Hassager C, Bonde S K, Anderson M A, Rink H, Spelsberg T C, Riggs B L
Endocrine Research Unit, Mayo Clinic, Rochester, MN 55905.
J Bone Miner Res. 1991 May;6(5):489-93. doi: 10.1002/jbmr.5650060510.
The NH2-terminal cleavage peptide of procalcitonin (N-proCT) recently was reported to be a bone cell mitogen (Burns DM et al., Proc Natl Acad Sci USA 86:9519-9523, 1989). We have investigated the effect of N-proCT on the proliferation of normal human cells that have the phenotype of mature osteoblasts (hOB cells). N-proCT treatment for 24, 48, or 96 h in concentrations from 1 nM to 1 microM did not significantly increase [3H]thymidine uptake (means ranged from -19% to 38% of control, no significant differences) in hOB cells (6-10 cell strains per experiment) plated at four different densities. However, the hOB cells responded significantly to treatment with transforming growth factor beta (3 ng/ml), bovine insulin (300 micrograms/ml), or 30% fetal calf serum, which were included in all experiments as positive controls. The [3H]thymidine uptake data were confirmed in a direct cell count experiment tested at 96 h. Thus our data do not support the hypothesis that N-proCT is a potent mitogen for normal human osteoblasts.

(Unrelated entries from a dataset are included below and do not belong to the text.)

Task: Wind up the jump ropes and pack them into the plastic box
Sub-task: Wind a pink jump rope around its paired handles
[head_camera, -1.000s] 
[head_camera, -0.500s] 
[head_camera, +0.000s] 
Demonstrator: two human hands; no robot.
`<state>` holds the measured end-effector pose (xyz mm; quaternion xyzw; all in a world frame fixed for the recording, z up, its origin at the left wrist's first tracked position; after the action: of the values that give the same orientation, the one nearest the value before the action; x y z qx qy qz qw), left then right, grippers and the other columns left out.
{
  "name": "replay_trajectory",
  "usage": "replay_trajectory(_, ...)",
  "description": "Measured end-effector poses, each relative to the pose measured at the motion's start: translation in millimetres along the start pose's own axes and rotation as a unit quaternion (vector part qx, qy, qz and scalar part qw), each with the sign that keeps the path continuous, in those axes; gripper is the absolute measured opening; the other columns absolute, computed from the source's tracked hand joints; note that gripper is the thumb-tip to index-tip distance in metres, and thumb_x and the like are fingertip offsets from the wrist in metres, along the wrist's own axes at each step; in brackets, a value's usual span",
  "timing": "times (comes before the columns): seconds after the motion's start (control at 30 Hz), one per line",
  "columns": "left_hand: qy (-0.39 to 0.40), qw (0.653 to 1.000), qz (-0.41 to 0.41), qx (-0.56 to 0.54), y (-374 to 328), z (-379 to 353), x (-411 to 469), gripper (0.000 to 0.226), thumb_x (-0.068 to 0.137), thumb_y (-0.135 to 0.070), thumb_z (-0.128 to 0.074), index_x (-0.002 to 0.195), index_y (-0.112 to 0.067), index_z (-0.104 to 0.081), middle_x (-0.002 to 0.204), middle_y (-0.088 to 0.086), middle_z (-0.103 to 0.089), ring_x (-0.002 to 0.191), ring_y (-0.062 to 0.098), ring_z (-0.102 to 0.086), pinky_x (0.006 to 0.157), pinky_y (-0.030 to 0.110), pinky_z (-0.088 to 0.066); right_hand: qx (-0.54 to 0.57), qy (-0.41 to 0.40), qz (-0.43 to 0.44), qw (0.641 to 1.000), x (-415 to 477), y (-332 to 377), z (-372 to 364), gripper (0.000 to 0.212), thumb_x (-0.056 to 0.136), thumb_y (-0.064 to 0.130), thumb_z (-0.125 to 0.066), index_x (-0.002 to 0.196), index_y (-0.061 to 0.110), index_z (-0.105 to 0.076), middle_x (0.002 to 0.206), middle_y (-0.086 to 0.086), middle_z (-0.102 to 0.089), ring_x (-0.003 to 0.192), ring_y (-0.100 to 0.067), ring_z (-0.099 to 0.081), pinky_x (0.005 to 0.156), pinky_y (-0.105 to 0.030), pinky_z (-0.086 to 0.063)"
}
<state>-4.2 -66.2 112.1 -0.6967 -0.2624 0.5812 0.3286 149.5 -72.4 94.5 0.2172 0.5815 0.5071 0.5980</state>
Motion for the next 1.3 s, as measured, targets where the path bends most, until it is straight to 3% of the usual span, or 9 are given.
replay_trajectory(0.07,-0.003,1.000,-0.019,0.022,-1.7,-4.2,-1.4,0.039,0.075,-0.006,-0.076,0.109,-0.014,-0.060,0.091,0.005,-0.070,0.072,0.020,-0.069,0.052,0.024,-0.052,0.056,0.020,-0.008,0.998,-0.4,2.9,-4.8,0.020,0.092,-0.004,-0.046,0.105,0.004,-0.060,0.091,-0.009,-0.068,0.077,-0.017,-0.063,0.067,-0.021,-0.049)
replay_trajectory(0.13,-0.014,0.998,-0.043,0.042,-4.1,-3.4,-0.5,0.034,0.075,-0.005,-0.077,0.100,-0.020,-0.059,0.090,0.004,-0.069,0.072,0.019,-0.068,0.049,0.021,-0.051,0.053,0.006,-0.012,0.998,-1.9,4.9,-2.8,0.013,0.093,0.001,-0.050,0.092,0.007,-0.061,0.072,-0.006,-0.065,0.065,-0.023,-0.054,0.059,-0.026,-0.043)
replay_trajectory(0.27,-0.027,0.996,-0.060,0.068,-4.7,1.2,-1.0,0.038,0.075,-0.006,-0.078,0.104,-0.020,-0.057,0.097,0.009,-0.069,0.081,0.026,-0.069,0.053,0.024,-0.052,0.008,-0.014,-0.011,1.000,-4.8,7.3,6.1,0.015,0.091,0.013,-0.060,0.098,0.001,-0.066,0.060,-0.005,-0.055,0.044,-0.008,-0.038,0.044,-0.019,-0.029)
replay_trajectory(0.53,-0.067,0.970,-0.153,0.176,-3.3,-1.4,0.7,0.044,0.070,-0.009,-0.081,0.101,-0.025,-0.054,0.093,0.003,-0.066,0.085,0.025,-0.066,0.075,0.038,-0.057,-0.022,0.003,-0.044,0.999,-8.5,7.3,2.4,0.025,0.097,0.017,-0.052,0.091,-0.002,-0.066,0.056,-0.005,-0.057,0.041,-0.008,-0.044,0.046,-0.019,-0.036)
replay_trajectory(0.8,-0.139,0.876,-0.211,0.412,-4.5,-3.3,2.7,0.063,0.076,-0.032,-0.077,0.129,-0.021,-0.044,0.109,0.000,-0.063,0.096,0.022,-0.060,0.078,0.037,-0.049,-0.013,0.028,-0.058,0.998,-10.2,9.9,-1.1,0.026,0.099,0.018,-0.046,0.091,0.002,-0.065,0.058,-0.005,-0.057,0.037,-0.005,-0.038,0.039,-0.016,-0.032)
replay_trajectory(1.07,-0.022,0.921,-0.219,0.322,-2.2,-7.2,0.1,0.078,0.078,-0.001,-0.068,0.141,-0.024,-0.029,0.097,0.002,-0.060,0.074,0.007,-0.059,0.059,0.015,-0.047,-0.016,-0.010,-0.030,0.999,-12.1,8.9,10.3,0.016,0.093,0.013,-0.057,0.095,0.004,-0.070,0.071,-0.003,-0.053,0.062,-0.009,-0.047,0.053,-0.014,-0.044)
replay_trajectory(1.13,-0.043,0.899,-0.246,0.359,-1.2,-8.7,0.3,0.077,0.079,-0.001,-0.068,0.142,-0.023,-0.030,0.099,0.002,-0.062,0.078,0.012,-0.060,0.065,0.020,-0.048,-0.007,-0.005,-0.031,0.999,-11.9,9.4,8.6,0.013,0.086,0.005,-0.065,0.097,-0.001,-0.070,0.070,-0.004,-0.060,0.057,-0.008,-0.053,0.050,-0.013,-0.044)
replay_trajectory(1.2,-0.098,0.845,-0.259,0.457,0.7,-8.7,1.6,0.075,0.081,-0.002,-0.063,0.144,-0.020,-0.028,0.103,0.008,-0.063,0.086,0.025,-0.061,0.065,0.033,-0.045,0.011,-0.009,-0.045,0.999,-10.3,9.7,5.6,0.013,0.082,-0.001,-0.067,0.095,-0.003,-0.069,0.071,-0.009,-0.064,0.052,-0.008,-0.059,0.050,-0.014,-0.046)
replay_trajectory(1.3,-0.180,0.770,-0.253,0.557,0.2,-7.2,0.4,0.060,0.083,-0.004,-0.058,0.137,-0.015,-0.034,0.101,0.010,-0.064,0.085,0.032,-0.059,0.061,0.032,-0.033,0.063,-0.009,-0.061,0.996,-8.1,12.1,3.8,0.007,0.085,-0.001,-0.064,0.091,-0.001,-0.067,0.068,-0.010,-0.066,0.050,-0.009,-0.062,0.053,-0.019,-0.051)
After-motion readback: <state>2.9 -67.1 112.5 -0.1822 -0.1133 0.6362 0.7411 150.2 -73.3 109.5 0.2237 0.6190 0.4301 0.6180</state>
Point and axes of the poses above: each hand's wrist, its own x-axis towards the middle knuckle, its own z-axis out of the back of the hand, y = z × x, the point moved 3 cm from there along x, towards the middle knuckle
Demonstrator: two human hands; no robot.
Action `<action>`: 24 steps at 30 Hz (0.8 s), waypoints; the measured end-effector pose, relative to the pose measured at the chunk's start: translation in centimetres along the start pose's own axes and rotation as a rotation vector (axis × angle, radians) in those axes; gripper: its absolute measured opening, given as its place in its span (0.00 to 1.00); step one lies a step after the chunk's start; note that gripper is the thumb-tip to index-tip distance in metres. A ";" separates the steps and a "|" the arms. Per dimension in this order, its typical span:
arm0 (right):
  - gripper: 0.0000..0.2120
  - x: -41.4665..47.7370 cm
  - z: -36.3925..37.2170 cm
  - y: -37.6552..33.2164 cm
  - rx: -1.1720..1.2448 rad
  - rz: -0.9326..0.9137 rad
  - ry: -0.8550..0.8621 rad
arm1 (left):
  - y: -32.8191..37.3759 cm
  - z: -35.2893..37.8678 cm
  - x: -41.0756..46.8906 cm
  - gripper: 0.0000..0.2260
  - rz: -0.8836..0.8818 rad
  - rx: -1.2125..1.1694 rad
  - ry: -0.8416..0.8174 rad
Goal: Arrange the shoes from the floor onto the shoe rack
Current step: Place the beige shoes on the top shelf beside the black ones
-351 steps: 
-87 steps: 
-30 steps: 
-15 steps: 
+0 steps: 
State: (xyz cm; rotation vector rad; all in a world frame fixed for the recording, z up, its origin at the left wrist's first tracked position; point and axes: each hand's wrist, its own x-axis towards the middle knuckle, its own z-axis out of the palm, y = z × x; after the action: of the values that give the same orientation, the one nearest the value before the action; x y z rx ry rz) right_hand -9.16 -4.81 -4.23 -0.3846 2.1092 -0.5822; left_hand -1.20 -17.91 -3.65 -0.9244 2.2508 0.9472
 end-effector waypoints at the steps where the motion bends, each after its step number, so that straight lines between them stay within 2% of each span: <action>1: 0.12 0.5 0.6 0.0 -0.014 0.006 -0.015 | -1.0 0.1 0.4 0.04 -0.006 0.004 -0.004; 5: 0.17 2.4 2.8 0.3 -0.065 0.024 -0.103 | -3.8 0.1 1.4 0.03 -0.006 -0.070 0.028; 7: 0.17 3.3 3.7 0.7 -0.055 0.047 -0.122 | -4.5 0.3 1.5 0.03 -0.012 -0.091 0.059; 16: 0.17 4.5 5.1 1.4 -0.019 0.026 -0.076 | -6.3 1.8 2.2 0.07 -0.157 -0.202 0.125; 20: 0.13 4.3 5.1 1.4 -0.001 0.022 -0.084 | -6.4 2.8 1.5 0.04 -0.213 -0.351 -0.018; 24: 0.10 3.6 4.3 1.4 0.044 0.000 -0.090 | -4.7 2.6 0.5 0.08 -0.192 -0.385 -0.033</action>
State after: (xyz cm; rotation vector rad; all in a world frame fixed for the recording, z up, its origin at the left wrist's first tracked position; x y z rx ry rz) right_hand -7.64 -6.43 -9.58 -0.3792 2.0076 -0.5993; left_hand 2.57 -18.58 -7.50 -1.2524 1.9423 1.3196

最近有报道称,降钙素原的氨基末端裂解肽(N-proCT)是一种骨细胞促分裂原(Burns DM等人,《美国国家科学院院刊》86:9519 - 9523,1989)。我们研究了N-proCT对具有成熟成骨细胞表型的正常人细胞(hOB细胞)增殖的影响。在四种不同密度接种的hOB细胞(每个实验6 - 10个细胞株)中,用浓度为1 nM至1 microM的N-proCT处理24、48或96小时,并未显著增加[³H]胸腺嘧啶核苷摄取量(平均值为对照的 - 19%至38%,无显著差异)。然而,hOB细胞对转化生长因子β(3 ng/ml)、牛胰岛素(300微克/毫升)或30%胎牛血清的处理有显著反应,在所有实验中这些作为阳性对照。在96小时进行的直接细胞计数实验中证实了[³H]胸腺嘧啶核苷摄取数据。因此,我们的数据不支持N-proCT是正常人成骨细胞有效促分裂原这一假说。